* [Exercise goal]:
Two lines mark the range in the entries below: the one holding "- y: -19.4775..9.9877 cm" and the one holding "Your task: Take". Set down those two and all lines between them, exactly.

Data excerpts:
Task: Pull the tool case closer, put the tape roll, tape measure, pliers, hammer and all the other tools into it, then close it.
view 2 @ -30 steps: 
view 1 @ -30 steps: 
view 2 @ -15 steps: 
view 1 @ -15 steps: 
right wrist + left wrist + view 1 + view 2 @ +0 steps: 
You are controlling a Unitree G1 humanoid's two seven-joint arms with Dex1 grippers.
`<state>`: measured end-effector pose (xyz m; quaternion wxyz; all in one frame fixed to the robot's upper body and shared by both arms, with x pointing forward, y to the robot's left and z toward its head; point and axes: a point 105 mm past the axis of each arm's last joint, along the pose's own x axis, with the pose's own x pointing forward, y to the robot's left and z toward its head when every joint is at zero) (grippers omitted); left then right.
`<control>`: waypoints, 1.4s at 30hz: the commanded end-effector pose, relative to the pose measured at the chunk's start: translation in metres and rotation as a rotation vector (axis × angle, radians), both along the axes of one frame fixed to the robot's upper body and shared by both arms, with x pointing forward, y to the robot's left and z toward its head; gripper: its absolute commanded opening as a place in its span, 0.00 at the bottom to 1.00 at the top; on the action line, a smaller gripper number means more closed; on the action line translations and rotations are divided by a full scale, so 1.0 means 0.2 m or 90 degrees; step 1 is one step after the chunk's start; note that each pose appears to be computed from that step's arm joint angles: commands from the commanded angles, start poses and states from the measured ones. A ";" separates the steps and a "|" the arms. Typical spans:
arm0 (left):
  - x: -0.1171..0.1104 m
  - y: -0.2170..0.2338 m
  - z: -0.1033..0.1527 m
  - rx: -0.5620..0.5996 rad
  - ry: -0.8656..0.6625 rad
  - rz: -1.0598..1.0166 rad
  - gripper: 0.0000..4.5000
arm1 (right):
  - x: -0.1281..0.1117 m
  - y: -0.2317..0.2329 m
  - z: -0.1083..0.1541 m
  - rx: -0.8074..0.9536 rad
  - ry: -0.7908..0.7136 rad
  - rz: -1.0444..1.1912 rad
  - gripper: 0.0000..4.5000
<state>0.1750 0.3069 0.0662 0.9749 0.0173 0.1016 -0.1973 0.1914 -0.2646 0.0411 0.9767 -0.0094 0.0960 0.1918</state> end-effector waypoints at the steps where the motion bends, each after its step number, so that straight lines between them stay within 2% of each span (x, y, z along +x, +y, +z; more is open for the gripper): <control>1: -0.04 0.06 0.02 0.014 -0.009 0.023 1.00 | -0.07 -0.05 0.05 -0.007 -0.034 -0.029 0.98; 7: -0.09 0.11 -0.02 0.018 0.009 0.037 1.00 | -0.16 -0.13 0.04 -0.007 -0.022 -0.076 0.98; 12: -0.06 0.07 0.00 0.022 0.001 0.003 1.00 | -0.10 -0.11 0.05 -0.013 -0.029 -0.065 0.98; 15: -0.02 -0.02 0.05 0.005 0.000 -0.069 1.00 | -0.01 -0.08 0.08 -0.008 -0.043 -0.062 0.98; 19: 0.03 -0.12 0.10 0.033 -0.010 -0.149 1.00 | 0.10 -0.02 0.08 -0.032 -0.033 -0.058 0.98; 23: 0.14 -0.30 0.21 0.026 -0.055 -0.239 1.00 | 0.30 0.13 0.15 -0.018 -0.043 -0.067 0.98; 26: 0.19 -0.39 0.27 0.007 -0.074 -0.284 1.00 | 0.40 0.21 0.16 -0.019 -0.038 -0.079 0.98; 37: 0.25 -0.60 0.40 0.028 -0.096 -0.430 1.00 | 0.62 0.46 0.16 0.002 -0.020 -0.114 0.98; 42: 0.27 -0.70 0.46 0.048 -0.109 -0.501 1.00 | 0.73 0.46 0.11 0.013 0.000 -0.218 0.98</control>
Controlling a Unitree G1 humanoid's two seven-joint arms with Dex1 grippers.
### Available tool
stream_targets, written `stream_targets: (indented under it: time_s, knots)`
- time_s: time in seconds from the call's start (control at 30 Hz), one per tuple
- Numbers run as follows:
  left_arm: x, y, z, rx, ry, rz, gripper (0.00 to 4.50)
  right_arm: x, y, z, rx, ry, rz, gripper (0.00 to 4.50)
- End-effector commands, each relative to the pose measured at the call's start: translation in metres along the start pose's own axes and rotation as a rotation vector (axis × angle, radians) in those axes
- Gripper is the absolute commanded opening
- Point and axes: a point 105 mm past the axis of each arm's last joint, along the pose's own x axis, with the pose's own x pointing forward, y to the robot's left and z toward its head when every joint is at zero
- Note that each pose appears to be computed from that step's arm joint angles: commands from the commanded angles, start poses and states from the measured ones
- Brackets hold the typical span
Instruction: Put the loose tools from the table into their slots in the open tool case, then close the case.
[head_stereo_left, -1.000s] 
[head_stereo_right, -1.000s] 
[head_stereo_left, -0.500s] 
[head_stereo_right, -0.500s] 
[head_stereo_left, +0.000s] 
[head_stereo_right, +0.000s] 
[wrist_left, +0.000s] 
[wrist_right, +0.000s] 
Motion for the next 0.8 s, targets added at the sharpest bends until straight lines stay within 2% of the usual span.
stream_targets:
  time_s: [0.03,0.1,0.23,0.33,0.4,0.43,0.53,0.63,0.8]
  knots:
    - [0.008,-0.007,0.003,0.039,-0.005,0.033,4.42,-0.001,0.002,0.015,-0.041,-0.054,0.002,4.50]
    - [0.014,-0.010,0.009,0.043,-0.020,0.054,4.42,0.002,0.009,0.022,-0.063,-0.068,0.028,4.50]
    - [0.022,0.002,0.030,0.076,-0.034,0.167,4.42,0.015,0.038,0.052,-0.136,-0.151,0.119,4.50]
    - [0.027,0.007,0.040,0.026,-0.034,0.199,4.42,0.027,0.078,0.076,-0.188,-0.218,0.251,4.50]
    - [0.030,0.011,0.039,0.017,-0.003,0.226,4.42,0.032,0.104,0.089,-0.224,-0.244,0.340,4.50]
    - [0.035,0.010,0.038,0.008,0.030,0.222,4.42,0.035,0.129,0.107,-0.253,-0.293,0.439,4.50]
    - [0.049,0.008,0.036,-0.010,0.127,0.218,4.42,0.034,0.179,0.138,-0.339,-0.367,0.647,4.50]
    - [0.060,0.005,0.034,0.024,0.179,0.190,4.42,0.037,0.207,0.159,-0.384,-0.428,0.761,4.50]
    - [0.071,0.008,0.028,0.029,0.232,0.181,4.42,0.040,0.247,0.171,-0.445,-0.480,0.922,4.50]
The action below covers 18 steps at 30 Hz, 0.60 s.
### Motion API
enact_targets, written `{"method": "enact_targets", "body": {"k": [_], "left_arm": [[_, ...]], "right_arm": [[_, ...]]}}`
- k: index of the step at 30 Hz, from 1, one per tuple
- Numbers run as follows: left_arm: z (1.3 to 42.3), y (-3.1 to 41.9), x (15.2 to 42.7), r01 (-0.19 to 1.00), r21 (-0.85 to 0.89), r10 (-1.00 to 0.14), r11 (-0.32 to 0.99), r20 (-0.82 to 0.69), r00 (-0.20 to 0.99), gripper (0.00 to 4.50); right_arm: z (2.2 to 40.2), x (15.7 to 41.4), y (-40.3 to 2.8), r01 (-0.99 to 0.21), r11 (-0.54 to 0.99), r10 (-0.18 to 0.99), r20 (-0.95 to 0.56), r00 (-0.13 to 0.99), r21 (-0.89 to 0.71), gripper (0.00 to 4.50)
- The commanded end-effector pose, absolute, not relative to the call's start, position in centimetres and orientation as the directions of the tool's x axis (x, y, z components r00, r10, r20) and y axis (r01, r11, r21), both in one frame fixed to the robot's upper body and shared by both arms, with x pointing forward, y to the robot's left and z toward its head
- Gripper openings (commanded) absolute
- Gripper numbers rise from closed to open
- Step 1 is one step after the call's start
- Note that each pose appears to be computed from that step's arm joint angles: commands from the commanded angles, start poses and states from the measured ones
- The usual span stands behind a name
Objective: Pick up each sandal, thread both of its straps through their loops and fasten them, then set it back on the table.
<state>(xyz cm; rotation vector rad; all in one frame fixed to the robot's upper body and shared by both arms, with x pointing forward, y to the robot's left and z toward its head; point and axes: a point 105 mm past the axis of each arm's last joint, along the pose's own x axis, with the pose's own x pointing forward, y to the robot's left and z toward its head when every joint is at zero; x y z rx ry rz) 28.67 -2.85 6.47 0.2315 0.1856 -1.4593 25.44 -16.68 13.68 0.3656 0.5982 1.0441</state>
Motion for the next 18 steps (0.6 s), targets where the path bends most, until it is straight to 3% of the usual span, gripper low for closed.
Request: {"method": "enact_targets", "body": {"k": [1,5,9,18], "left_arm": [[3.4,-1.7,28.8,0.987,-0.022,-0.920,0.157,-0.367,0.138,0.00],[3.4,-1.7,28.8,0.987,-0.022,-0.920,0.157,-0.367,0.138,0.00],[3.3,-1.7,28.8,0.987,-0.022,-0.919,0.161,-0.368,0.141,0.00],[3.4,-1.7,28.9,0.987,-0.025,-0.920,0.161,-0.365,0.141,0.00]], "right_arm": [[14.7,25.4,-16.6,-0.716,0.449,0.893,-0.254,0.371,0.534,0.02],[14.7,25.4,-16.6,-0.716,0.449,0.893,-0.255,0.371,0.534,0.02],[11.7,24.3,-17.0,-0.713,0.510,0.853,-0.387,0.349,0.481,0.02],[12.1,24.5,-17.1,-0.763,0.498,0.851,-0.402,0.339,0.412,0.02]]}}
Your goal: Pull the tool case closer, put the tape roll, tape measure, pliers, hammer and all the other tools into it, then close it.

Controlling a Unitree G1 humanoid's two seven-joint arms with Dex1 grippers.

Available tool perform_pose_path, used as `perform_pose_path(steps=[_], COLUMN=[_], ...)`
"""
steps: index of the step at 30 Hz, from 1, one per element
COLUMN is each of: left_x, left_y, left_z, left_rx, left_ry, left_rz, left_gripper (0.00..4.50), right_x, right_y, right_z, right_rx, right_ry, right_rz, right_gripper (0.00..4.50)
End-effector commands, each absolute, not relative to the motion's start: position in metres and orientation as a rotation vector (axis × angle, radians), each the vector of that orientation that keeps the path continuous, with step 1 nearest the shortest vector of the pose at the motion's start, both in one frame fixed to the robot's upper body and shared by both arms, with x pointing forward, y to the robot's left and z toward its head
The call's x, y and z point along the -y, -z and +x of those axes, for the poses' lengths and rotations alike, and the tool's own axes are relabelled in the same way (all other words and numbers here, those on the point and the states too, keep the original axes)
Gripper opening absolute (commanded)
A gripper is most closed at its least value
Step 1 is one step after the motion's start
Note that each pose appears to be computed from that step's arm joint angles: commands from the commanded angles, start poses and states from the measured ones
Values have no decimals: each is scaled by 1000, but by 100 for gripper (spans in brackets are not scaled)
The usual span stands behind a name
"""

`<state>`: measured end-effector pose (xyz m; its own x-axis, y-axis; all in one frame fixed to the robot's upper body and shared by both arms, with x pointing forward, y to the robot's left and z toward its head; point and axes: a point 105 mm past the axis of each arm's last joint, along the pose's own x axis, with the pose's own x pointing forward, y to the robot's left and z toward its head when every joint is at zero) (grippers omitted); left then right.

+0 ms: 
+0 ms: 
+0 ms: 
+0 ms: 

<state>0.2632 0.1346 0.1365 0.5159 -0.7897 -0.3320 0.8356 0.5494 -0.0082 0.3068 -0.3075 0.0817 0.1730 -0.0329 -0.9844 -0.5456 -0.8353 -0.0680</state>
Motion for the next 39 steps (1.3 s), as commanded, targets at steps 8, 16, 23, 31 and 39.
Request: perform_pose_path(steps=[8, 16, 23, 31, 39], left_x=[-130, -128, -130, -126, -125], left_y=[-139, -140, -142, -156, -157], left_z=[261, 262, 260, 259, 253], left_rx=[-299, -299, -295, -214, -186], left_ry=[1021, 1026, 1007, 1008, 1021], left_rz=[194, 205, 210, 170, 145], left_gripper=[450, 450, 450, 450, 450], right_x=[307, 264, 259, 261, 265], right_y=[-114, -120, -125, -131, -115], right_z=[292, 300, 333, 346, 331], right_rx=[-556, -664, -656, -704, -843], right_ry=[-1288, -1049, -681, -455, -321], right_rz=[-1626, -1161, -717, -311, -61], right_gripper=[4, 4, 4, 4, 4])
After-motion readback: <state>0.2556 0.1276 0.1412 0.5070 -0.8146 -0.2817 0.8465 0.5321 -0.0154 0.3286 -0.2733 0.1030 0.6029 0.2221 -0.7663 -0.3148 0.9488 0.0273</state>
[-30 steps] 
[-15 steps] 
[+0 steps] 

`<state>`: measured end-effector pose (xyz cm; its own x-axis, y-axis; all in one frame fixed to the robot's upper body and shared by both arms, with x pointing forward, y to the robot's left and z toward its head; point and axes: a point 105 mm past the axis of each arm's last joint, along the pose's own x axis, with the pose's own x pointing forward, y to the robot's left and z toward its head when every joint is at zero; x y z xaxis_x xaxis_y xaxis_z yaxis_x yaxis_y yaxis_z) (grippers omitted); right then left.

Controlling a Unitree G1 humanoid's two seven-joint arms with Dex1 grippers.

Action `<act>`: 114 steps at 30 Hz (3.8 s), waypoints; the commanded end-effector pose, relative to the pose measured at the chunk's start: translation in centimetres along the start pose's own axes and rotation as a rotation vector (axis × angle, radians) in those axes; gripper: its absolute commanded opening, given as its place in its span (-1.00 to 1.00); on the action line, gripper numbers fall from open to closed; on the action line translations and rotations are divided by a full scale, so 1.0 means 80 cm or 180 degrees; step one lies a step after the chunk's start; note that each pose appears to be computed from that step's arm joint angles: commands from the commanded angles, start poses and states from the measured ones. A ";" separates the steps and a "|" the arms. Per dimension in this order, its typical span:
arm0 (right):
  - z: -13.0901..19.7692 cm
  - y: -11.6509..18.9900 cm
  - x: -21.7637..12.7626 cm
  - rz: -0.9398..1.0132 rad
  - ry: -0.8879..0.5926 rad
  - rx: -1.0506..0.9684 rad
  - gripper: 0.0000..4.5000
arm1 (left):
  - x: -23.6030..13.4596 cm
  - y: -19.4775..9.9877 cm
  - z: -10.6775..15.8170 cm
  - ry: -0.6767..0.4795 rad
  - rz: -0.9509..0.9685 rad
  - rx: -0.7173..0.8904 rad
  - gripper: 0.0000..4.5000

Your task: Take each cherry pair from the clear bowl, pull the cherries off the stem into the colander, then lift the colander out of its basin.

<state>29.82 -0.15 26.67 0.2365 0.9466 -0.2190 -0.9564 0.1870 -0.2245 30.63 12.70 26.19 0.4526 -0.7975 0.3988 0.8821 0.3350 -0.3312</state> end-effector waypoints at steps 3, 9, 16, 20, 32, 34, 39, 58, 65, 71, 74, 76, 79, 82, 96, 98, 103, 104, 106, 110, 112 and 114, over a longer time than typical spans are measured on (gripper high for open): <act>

* [Written response]:
  - y: -19.4775..9.9877 cm
  - z: -10.6775..15.8170 cm
  - ry: -0.6767..0.4795 rad
  - rz: -0.9509..0.9685 rad
  - rx: -0.7173..0.8904 rad
  - gripper: 0.0000..4.5000

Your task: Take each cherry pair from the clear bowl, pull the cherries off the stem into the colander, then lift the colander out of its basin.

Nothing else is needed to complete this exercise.